Maintenant que j’ai fait mon coming out, que les digues ont lâché, je sais que je reviendrai bientôt vous parler de toutes ces chansons qui m’ont cloué au sol des heures, des soirées, des dépressions entières. Je reviendrai vous parler de mon soulagement à l’arrivée des premiers supports digitaux quand il fut enfin possible de programmer automatiquement un retour au début qui dure l’éternité. Je reviendrai vous parler de ces amitiés mises à rude épreuve lorsqu’en soirée je tentais de passer Solaar pleure ou Sensitive pour la 23ème fois, comptant sur l’ivresse avancée des auditeurs pour un 49.3 assassin. Je reviendrai vous parler de chansons bleues, de flingues de Brixton, d’heures hindoues, de jours tous comme des dimanches, d’un blues d’une ville fantôme, d’un homme charmant, d’un danseur de java et de la Tour de Pise. De routes, d’un rythme qui est un danseur, de célébrations noires, d’un garçon qu’on cherche, de jours de Saint Valentin, du courage des oiseaux, des armées de la nuit ou du fameux garçon qui maudit les filles. Du Major Tom, de pantalons baggy de quelqu’un quelque part en été ou même de Charlotte quelques fois, de la messe des officiers à Montauban, de la maison d’Emma ou encore de Gavarnie.

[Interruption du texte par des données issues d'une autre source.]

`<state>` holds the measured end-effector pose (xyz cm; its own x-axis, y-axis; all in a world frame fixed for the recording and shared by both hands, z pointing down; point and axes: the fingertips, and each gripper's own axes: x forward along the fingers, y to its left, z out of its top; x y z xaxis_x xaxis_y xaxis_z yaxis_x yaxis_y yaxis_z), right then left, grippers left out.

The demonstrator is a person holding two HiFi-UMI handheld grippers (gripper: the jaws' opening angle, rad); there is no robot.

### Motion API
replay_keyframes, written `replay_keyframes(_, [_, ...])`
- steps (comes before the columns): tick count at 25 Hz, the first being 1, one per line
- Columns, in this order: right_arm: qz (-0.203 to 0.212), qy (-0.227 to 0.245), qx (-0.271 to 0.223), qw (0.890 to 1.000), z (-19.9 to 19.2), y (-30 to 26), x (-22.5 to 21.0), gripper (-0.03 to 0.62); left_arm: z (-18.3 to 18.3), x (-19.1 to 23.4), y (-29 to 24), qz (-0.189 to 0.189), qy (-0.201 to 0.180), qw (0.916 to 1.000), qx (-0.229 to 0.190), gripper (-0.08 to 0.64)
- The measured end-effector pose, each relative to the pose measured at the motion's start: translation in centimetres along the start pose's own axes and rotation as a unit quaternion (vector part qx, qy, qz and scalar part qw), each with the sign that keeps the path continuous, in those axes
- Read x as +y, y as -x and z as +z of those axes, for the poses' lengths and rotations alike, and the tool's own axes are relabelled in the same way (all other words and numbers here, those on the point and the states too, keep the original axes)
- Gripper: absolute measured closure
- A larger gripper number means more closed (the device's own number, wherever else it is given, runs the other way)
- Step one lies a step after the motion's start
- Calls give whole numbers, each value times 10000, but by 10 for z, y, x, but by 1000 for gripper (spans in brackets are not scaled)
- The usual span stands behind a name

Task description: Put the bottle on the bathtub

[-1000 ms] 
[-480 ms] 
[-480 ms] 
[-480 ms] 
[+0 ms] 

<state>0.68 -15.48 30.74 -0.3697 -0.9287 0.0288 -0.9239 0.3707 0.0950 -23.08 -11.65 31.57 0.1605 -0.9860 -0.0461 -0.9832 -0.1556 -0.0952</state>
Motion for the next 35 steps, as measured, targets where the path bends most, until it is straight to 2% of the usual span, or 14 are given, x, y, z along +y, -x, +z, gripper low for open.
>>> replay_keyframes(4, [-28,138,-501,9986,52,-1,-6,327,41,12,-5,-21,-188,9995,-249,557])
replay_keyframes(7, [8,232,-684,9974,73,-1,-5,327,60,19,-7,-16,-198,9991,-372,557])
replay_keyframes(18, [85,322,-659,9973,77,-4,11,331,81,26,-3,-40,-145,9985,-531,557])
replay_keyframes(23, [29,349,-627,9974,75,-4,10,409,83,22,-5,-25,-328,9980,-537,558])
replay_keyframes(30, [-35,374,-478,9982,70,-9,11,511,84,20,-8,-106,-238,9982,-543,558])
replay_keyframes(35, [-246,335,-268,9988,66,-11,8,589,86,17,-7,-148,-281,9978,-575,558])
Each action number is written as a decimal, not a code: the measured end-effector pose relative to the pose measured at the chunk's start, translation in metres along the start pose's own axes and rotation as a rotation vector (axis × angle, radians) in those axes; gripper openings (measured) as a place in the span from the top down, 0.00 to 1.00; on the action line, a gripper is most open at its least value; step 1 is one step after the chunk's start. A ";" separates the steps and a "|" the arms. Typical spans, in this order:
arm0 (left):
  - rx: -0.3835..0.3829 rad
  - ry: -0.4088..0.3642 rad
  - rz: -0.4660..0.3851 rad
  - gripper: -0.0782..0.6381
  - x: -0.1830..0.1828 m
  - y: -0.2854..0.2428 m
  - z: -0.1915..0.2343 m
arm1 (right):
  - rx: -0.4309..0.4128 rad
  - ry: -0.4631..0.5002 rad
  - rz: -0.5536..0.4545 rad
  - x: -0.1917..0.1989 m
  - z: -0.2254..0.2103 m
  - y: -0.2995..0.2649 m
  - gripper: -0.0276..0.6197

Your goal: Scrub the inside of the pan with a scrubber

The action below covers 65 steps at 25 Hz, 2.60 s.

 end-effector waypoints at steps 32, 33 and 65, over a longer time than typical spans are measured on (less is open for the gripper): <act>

Et je vous parlerai alors aussi de tous ces lieux et de tous ces moments qui sont liés à ces écoutes compulsives : une chambre de bonne avenue de Villiers à Paris en 1987 ou rue Delpech à Amiens, hiver 86, cette piscine en pleine garrigues à l’ombre des vieux cyprès, ces mois d’août parisiens en pente douce, la maison sur la plage de Kerleven ou cet appartement en basement à Earl’s Court, celui de la Rue des Dames ou le studio de la rue de Wattignies, le dancefloor de la Loco, celui du Globo ou celui du Rex, le bateau amarré au ponton de Port-Camargue ou ces trains qui filent à travers les champs.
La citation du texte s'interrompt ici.